🤖 AI Summary
Large Vision-Language Models (LVLMs) frequently generate outputs that appear superficially plausible yet lack semantic reliability, necessitating robust semantic uncertainty estimation. Existing clustering-based semantic consistency methods suffer from poor stability under lexical perturbations. To address this, we propose Semantic Gaussian Process Uncertainty (SGPU): a novel framework that replaces fragile clustering with a geometric semantic consistency metric derived from the eigen-spectrum of the answer-embedding Gram matrix.
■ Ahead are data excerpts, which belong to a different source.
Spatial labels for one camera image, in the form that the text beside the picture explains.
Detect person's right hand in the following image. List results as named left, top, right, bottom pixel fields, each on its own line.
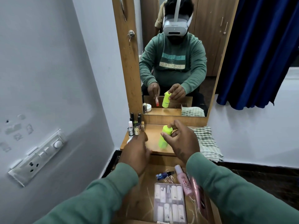
left=161, top=119, right=200, bottom=164

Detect person's left hand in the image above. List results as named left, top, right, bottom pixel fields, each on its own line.
left=120, top=132, right=152, bottom=177

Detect neon yellow plastic bottle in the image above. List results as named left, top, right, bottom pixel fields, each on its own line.
left=158, top=125, right=173, bottom=149

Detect person's right forearm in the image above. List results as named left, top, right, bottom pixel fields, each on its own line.
left=186, top=152, right=299, bottom=224

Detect person's left forearm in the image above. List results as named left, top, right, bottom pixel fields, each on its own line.
left=35, top=162, right=140, bottom=224

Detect small dark blue bottle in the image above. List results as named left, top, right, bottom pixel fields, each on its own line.
left=156, top=171, right=176, bottom=181

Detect cluster of nail polish bottles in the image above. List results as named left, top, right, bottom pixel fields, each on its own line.
left=127, top=112, right=145, bottom=139

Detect green white checked cloth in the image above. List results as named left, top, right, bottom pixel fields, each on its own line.
left=191, top=126, right=224, bottom=163

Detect pink spray bottle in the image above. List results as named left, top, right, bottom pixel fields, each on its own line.
left=174, top=165, right=195, bottom=197

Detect open wooden drawer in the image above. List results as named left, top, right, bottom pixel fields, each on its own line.
left=102, top=150, right=222, bottom=224

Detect clear box of white bottles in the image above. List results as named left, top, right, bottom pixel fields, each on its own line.
left=153, top=183, right=188, bottom=224

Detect pink glossy tube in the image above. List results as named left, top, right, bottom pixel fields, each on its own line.
left=190, top=177, right=207, bottom=214

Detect wooden dressing table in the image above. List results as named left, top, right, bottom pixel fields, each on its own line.
left=102, top=0, right=241, bottom=224

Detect metal key in lock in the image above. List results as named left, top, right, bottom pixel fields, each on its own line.
left=127, top=30, right=135, bottom=54

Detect dressing table mirror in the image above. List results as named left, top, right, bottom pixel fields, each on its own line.
left=134, top=0, right=231, bottom=118

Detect dark blue curtain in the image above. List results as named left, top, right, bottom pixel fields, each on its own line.
left=215, top=0, right=299, bottom=111

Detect clear tape scraps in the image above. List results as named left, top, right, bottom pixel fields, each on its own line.
left=0, top=114, right=34, bottom=153

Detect white wall switchboard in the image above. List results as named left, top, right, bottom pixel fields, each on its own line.
left=7, top=129, right=68, bottom=187

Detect metal cupboard handle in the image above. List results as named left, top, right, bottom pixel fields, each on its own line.
left=119, top=0, right=127, bottom=22

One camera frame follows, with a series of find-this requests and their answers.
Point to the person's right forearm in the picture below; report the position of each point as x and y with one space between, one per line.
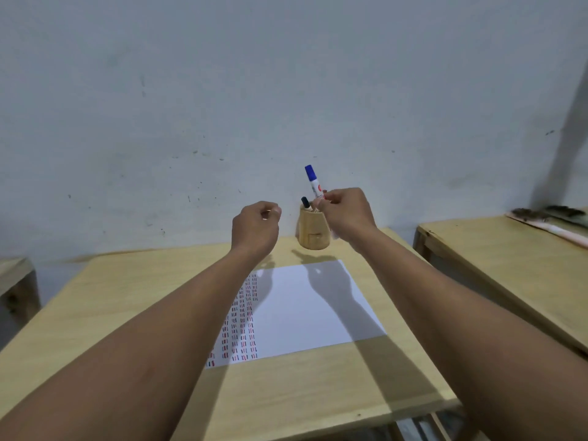
468 344

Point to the person's left forearm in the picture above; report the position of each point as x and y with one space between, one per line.
138 353

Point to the white paper sheet with marks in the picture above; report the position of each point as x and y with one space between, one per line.
298 303

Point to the person's right hand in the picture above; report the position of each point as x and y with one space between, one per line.
349 215

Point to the light wooden side table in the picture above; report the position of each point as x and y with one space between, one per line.
514 266

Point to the person's left hand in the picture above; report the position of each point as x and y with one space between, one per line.
252 229

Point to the wooden pen holder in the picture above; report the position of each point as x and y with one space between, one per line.
313 230

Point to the black capped marker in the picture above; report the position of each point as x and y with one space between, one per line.
306 202

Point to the person's right fingers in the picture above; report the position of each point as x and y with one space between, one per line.
327 201

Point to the blue capped white marker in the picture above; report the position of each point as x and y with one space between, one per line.
313 181

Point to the feather duster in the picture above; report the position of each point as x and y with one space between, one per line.
551 220

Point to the light wooden bench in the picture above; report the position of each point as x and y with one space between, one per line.
16 284

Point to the person's left fingers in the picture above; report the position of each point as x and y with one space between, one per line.
271 211

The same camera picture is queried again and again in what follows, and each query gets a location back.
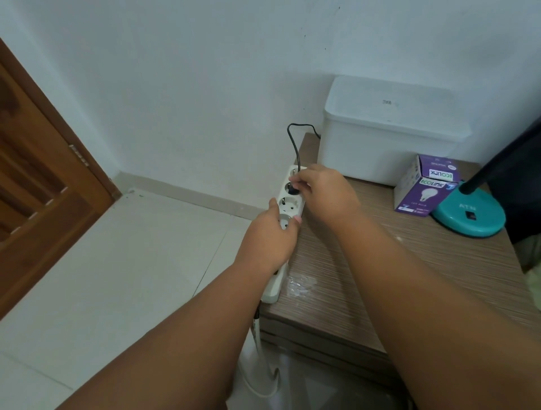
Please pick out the clear plastic scrap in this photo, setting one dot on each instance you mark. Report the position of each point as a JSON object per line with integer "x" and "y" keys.
{"x": 299, "y": 287}

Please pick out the metal door hinge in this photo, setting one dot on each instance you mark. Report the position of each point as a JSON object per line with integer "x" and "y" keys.
{"x": 79, "y": 155}

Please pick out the black power plug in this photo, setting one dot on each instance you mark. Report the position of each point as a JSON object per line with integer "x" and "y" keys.
{"x": 290, "y": 188}

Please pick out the white lidded storage box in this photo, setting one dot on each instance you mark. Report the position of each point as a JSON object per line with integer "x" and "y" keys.
{"x": 380, "y": 139}

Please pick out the teal desk lamp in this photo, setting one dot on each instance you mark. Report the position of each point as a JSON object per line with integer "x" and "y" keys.
{"x": 469, "y": 215}

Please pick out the person's right hand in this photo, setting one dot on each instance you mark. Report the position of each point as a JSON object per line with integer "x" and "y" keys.
{"x": 329, "y": 194}

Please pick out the brown wooden door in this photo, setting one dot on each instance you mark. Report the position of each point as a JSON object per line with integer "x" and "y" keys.
{"x": 42, "y": 202}

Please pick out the person's right forearm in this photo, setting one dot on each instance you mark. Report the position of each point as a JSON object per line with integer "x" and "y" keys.
{"x": 422, "y": 321}

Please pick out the person's left thumb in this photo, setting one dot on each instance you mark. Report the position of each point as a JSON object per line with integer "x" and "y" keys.
{"x": 294, "y": 224}

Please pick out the wooden side table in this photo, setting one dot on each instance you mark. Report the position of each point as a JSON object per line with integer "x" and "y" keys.
{"x": 380, "y": 262}

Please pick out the person's left forearm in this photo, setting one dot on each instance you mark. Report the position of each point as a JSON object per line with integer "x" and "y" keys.
{"x": 186, "y": 342}

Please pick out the purple light bulb box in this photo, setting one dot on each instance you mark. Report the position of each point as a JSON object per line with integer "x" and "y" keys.
{"x": 422, "y": 196}

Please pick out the dark fabric object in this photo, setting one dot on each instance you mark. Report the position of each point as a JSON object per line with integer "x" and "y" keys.
{"x": 520, "y": 198}

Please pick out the person's right fingers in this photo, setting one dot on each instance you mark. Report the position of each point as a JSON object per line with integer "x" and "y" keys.
{"x": 302, "y": 179}

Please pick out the white power strip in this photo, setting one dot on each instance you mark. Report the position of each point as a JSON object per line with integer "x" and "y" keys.
{"x": 289, "y": 207}

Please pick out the person's left hand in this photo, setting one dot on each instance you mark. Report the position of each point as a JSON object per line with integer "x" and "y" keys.
{"x": 264, "y": 240}

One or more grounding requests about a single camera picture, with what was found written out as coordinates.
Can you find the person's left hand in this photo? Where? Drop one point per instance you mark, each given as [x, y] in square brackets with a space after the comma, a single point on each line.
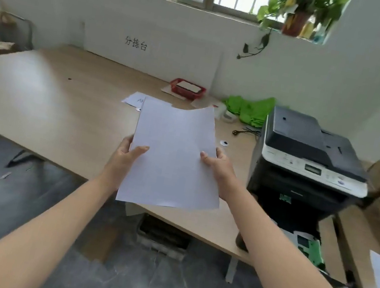
[122, 159]

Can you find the person's right hand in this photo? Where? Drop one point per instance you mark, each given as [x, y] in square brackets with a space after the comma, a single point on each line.
[220, 173]

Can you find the person's right thumb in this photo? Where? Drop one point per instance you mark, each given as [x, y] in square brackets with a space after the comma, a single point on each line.
[208, 158]

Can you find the person's left thumb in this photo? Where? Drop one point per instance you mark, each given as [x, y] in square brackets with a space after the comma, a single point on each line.
[138, 152]

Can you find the white paper sheet stack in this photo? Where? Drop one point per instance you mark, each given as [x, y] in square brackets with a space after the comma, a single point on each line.
[173, 154]

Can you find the person's left forearm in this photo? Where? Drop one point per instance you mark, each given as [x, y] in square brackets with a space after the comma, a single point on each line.
[34, 228]

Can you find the person's right forearm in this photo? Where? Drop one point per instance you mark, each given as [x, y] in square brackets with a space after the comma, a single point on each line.
[295, 274]

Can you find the white round sticker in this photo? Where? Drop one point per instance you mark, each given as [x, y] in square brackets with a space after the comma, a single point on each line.
[224, 143]

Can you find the clear tape roll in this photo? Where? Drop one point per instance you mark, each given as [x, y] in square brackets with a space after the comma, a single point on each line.
[225, 113]

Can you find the small white paper sheet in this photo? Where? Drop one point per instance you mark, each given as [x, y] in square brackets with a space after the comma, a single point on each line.
[134, 99]

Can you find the green cloth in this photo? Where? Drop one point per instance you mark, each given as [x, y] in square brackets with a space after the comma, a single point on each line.
[251, 109]

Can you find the cardboard piece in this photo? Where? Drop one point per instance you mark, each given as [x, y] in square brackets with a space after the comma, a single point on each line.
[175, 92]

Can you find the red plastic basket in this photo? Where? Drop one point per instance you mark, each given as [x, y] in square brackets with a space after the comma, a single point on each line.
[187, 89]

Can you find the grey box under table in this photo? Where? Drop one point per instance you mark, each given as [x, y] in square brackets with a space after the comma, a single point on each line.
[162, 236]

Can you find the black and white printer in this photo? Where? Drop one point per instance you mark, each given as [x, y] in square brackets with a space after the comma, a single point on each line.
[304, 162]

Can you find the white board with characters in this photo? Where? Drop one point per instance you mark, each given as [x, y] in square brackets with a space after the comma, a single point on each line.
[148, 50]

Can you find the white and green printer tray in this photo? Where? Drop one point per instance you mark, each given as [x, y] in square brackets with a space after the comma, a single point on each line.
[305, 246]

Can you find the potted green plant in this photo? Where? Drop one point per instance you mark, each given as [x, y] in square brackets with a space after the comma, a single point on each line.
[297, 10]

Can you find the metal frame chair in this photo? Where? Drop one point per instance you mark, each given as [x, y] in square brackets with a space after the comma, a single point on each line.
[16, 29]

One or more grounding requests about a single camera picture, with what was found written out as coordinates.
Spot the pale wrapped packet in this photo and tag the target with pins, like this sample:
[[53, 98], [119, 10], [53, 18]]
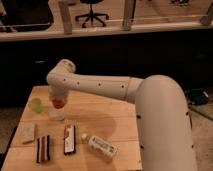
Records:
[[27, 132]]

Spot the black office chair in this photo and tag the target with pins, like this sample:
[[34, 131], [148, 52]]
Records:
[[91, 15]]

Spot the dark blue bag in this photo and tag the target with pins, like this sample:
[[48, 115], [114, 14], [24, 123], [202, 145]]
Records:
[[198, 96]]

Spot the green plastic cup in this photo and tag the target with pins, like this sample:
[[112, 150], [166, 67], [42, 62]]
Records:
[[36, 105]]

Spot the wooden post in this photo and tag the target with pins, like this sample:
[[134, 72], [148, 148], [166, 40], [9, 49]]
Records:
[[128, 16], [65, 16]]

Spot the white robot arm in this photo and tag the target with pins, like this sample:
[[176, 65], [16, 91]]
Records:
[[163, 122]]

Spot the wooden post left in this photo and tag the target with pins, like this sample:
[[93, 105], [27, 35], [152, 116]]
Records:
[[65, 16]]

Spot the white paper cup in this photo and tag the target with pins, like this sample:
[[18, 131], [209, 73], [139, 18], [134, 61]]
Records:
[[56, 114]]

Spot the red white snack bar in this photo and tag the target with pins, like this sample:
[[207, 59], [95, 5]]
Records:
[[69, 140]]

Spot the red apple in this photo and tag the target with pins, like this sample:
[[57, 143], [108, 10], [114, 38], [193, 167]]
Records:
[[57, 103]]

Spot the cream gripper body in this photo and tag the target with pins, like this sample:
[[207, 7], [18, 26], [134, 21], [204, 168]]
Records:
[[58, 93]]

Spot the wooden post middle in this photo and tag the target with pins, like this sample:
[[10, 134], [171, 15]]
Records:
[[128, 16]]

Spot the white plastic bottle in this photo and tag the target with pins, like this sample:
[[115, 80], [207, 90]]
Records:
[[100, 145]]

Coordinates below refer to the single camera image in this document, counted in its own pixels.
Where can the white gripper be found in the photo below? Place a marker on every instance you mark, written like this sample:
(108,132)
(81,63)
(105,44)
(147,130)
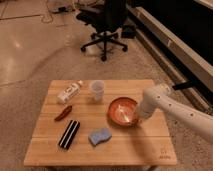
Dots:
(143,116)

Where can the orange ceramic bowl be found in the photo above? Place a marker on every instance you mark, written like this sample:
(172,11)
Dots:
(121,111)

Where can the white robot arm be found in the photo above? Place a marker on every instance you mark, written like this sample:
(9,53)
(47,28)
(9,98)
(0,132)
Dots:
(158,97)

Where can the clear plastic cup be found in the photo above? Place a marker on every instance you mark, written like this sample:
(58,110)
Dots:
(97,89)

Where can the blue sponge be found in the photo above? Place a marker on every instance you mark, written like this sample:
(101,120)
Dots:
(99,136)

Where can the wooden table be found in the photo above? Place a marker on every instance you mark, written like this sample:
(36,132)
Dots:
(147,143)

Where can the white plastic bottle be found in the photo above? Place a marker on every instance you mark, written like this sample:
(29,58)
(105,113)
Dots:
(65,95)

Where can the black box on floor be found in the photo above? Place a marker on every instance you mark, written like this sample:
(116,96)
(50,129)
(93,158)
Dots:
(128,31)

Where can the brown sausage toy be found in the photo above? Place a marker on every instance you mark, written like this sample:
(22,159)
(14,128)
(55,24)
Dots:
(64,113)

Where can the black office chair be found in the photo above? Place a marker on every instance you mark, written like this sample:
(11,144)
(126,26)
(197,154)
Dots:
(105,19)

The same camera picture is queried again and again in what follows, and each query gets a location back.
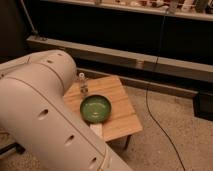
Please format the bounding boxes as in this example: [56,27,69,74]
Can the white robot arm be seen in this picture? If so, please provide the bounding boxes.
[0,50,133,171]

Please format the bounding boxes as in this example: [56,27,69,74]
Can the clear plastic bottle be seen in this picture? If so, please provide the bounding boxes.
[78,72,88,98]

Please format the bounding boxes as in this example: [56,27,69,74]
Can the green bowl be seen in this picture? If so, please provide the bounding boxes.
[80,95,112,123]

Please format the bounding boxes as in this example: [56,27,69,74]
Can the long wooden shelf beam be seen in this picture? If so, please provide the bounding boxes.
[27,35,213,83]

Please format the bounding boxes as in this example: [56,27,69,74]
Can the black floor cable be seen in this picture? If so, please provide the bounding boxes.
[145,13,186,171]

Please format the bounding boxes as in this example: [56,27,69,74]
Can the black cable with plug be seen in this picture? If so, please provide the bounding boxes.
[0,131,27,157]

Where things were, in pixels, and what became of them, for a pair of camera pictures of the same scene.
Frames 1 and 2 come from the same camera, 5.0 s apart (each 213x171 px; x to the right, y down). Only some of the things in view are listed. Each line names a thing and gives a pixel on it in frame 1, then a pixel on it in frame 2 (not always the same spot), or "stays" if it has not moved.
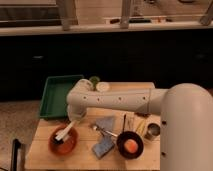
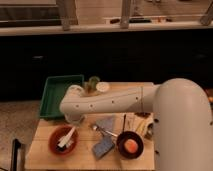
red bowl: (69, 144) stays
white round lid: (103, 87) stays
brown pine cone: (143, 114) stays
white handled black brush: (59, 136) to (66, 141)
SGPU constructs a Gaussian process classifier adaptable to both black-box and white-box settings, and supports cross-model and cross-modal transfer. Evaluated on six LVLMs/LLMs and eight benchmarks spanning VQA, image classification, and text-based QA, SGPU achieves state-of-the-art performance—significantly improving calibration (reducing Expected Calibration Error) and discrimination (increasing AUROC and AUARC)—while demonstrating strong generalization across models and tasks.
📝 Abstract
Large Vision-Language Models (LVLMs) often produce plausible but unreliable outputs, making robust uncertainty estimation essential. Recent work on semantic uncertainty estimates relies on external models to cluster multiple sampled responses and measure their semantic consistency. However, these clustering methods are often fragile, highly sensitive to minor phrasing variations, and can incorrectly group or separate semantically similar answers, leading to unreliable uncertainty estimates. We propose Semantic Gaussian Process Uncertainty (SGPU), a Bayesian framework that quantifies semantic uncertainty by analyzing the geometric structure of answer embeddings, avoiding brittle clustering. SGPU maps generated answers into a dense semantic space, computes the Gram matrix of their embeddings, and summarizes their semantic configuration via the eigenspectrum. This spectral representation is then fed into a Gaussian Process Classifier that learns to map patterns of semantic consistency to predictive uncertainty, and that can be applied in both black-box and white-box settings. Across six LLMs and LVLMs on eight datasets spanning VQA, image classification, and textual QA, SGPU consistently achieves state-of-the-art calibration (ECE) and discriminative (AUROC, AUARC) performance. We further show that SGPU transfers across models and modalities, indicating that its spectral representation captures general patterns of semantic uncertainty.